Nearly all states that have implemented medical marijuana laws allow access by minors, though generally with greater regulation (Ammerman et al., 2015). If legal marijuana use becomes widespread throughout the United States, it will be worthwhile to have warnings on marijuana packaging and via verbal delivery of health messages to the public by officials such as the Surgeon General. Strict enforcement of rules and regulations that limit access and marketing and advertising of marijuana to youth should be in place (Ammerman et al., 2015). These policy regulations should focus not only on smoking marijuana but also on edible products—as the latter have been the cause for most health-care visits due to marijuana intoxication for all ages—because the delayed effects of ingestion compared with inhalation are not clearly understood (Monte, Zane, & Heard, 2015). There is also a need for ongoing surveillance of marijuana use by children when laws are passed legalizing the recreational use of marijuana so that unintended effects of these laws are identified early.
Conclusion
This study has enhanced our understanding of the marijuana problem confronting adolescent children of Hispanic seasonal farmworkers.
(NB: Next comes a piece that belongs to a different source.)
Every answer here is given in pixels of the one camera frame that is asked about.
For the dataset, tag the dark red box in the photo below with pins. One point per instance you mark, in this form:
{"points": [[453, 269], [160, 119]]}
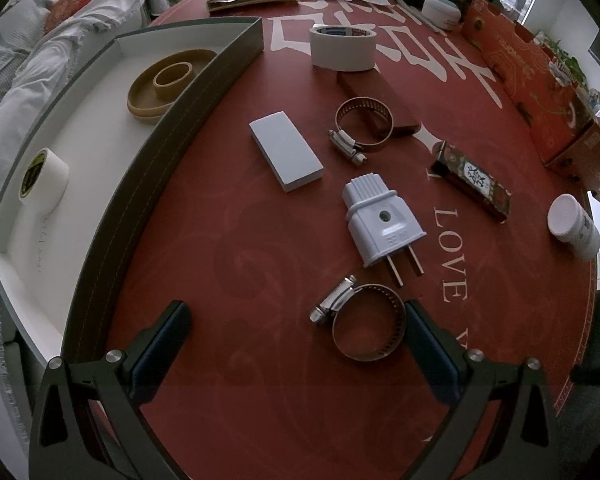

Our results mirror findings from previous studies, suggesting a strong association between children’s social networks and risky behaviors (Kanamori, Beck, & Carter-Pokras, 2015; Simons-Morton & Farhat, 2010; Trucco, Colder, & Wieczorek, 2011). A new contribution is the finding that social networks for underage marijuana use are configured near schools and bus stations. Although participants expressed concern over adolescent children’s use of marijuana and children’s involvement in selling marijuana, these adult women reported that job demands, including long hours at work, limit their ability to supervise children. Results suggest that adolescent children’s marijuana use in this community is a result of dynamic interrelations among personal and social environmental factors.